Par une décision rendue le 27 novembre 2025, le Conseil d’État confirme la suspension de l’exécution d’un arrêté portant retrait d’une habilitation aéroportuaire. Un administré bénéficiait d’une autorisation d’accès aux zones de sûreté, mais l’autorité préfectorale a décidé de lui retirer ce titre de sécurité. Cette mesure administrative reposait sur une moralité jugée incompatible avec les impératifs de la sûreté de l’État et de la sécurité publique. Saisi d’un référé-suspension, le juge du tribunal administratif de Melun a ordonné l’arrêt de l’exécution de cet acte le 6 août 2025. L’autorité ministérielle compétente a alors formé un pourvoi en cassation pour contester cette décision de justice favorable au maintien de l’activité professionnelle.
La question de droit soulevée concerne l’étendue du contrôle exercé par le juge des référés sur les motifs justifiant le retrait d’une habilitation. La haute juridiction administrative rejette le pourvoi en validant l’appréciation souveraine portée par le premier juge sur les éléments matériels du dossier. L’analyse de cette solution permet d’étudier la préservation de l’office du juge des référés avant d’envisager l’encadrement strict des critères de moralité.
I. L’AFFIRMATION DU POUVOIR SOUVERAIN DU JUGE DES RÉFÉRÉS
A. L’existence d’un doute sérieux sur la légalité
Conformément aux dispositions de l’article L. 521-1 du code de justice administrative, la suspension requiert un moyen propre à créer un doute sérieux. Le juge des référés du tribunal administratif de Melun a estimé que l’erreur d’appréciation de l’administration constituait un moyen sérieux de nullité. Ce doute s’appuie sur l’absence manifeste de garanties suffisantes apportées par l’autorité publique pour justifier la rupture brutale de l’autorisation d’accès.

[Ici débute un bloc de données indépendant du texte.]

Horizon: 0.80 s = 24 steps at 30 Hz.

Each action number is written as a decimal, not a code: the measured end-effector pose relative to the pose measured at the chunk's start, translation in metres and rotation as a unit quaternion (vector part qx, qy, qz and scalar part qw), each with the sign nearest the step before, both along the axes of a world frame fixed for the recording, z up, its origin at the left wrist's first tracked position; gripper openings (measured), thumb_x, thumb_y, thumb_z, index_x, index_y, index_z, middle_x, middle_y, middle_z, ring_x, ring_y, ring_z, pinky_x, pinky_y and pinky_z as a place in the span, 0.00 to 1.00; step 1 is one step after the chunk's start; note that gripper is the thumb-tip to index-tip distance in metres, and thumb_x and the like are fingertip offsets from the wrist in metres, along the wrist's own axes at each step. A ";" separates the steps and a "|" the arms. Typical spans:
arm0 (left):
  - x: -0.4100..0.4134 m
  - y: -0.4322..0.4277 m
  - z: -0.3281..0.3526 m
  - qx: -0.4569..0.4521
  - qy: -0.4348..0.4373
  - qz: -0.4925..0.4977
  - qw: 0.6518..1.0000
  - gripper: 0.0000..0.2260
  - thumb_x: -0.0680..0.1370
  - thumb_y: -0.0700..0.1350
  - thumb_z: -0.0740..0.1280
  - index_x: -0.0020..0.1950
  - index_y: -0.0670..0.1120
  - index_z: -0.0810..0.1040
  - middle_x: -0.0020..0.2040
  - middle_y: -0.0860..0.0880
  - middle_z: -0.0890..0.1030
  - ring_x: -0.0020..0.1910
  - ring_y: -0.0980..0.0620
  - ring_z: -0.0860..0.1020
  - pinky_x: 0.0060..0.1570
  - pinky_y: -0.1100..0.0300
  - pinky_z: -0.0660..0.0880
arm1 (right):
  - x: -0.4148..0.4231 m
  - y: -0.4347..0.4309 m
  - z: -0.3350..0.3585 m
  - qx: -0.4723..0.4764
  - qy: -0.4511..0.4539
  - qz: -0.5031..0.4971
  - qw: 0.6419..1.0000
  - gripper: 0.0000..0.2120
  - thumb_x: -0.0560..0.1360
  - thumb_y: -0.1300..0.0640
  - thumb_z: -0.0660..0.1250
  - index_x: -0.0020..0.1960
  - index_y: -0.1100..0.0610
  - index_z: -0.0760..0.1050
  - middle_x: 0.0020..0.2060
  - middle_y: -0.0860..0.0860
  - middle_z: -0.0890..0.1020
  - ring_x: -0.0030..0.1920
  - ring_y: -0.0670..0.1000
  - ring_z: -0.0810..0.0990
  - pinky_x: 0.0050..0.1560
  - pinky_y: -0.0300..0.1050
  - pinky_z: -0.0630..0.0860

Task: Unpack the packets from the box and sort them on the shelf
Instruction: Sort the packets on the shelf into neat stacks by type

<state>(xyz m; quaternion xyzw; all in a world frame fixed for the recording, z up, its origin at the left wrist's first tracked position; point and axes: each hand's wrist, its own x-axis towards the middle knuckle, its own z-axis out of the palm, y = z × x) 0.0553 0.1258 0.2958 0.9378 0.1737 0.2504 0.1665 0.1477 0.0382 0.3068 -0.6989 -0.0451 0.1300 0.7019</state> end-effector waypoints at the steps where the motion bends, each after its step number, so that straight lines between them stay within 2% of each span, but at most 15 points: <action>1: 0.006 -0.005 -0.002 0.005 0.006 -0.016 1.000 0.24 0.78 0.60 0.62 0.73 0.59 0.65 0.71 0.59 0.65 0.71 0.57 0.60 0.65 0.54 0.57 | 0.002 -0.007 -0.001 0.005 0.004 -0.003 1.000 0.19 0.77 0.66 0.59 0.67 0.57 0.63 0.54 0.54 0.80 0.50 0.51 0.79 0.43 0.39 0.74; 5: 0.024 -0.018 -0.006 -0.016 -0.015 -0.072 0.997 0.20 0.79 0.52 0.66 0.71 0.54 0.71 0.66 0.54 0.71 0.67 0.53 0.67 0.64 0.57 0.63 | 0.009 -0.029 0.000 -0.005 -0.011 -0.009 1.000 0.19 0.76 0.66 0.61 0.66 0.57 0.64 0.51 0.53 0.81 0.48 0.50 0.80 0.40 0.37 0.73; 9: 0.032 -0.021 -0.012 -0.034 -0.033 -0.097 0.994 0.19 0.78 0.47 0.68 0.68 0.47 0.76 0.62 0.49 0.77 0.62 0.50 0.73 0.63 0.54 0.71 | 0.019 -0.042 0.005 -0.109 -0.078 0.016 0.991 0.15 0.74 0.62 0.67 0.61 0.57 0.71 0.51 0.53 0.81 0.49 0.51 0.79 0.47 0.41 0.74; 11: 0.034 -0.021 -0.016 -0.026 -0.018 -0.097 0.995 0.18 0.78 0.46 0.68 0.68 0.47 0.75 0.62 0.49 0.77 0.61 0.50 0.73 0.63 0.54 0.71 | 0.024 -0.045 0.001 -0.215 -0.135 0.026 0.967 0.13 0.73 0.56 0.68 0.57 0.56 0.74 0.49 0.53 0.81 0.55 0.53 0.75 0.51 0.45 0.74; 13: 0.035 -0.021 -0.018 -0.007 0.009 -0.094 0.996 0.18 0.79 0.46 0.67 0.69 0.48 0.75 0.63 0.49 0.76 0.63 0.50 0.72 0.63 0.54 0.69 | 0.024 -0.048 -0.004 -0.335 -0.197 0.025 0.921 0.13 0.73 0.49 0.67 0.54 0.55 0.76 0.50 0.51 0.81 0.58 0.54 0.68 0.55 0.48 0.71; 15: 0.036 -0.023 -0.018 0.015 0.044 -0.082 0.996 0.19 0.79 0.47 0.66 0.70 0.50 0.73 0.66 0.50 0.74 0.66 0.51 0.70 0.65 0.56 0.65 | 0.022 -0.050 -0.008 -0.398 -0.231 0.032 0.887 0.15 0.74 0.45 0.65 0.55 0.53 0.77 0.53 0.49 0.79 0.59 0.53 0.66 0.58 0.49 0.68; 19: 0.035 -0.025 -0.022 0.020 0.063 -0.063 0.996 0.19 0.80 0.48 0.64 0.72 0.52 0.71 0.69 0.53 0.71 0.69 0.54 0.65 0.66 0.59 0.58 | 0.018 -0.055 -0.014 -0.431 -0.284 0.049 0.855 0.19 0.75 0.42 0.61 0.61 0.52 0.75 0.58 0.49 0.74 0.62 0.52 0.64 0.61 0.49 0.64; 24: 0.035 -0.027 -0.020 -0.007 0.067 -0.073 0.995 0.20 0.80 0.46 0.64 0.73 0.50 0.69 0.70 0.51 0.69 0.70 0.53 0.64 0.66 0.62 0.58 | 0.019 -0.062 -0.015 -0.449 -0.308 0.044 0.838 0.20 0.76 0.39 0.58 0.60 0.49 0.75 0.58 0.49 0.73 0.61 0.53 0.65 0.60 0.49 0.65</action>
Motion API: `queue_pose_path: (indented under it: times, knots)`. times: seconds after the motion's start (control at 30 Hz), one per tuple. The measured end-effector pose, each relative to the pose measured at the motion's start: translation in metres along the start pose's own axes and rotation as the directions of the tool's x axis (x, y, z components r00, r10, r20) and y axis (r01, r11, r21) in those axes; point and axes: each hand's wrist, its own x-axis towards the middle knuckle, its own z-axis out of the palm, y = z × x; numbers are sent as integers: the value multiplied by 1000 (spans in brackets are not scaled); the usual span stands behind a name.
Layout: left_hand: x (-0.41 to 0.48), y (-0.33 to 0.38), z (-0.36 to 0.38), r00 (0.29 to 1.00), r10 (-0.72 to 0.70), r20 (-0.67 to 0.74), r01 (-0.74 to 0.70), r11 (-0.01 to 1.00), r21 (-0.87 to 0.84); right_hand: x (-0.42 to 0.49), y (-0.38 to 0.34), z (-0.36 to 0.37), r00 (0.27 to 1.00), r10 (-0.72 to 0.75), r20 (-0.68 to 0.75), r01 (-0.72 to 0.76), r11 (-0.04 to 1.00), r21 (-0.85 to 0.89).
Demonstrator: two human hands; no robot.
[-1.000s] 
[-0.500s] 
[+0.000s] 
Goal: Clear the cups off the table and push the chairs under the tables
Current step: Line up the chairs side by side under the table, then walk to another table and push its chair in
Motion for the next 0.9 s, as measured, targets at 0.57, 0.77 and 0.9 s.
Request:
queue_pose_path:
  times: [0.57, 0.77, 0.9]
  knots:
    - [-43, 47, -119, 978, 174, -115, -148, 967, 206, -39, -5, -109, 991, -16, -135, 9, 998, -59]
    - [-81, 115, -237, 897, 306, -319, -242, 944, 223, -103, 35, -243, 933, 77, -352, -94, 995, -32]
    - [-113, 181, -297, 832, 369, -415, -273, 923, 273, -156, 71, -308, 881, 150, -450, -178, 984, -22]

Le Conseil d’État confirme que le juge du provisoire doit se prononcer exclusivement en fonction des éléments produits durant la phase d’instruction.
B. Le rejet du grief de dénaturation des faits
L’autorité administrative affirmait que le juge de première instance avait dénaturé les pièces du dossier en ordonnant la suspension du retrait de l’habilitation. Toutefois, la décision précise que « le juge des référés a ainsi porté sur les pièces qui lui étaient soumises une appréciation souveraine ». Cette constatation technique rappelle que le contrôle de cassation demeure limité aux seules erreurs de droit commises par les magistrats du fond. L’absence de dénaturation constatée sécurise l’ordonnance de référé, empêchant ainsi l’autorité ministérielle de revenir sur la protection accordée à l’agent suspendu.
Cette protection juridictionnelle de l’appréciation des faits conduit à s’interroger sur la validité intrinsèque des motifs de retrait liés à la moralité passée.
II. L’ENCADREMENT DES MOTIFS DE RETRAIT LIÉS À LA MORALITÉ
A. L’incidence de l’ancienneté des faits connus
Le retrait querellé se fondait sur des actes de trafic de stupéfiants datant de 2022 dont l’administration avait déjà eu connaissance auparavant. Le juge relève que le requérant avait conservé son habilitation durant plusieurs années malgré la révélation de ces faits aux services de police. Cette circonstance démontre une incohérence flagrante dans le raisonnement administratif puisque le comportement de l’intéressé n’avait pas suscité de réaction immédiate. La connaissance prolongée d’une situation sans intervention de l’autorité compétente affaiblit considérablement la thèse de l’urgence sécuritaire justifiant la fin de l’autorisation.
B. La portée de la dispense d’inscription au casier judiciaire
La condamnation pénale subie par le requérant n’avait pas entraîné l’inscription de la sanction au bulletin numéro deux de son casier judiciaire national. Pour le juge administratif, cette décision souveraine de la juridiction pénale constitue un indice majeur de la réinsertion effective de la personne. La décision souligne que « les peines prononcées à son encontre avaient été dispensées d’une inscription au bulletin n° 2 » du casier pénal. Cette absence de mention officielle interdit à l’administration de se fonder sur une faute passée pour justifier l’illégalité d’un comportement présent.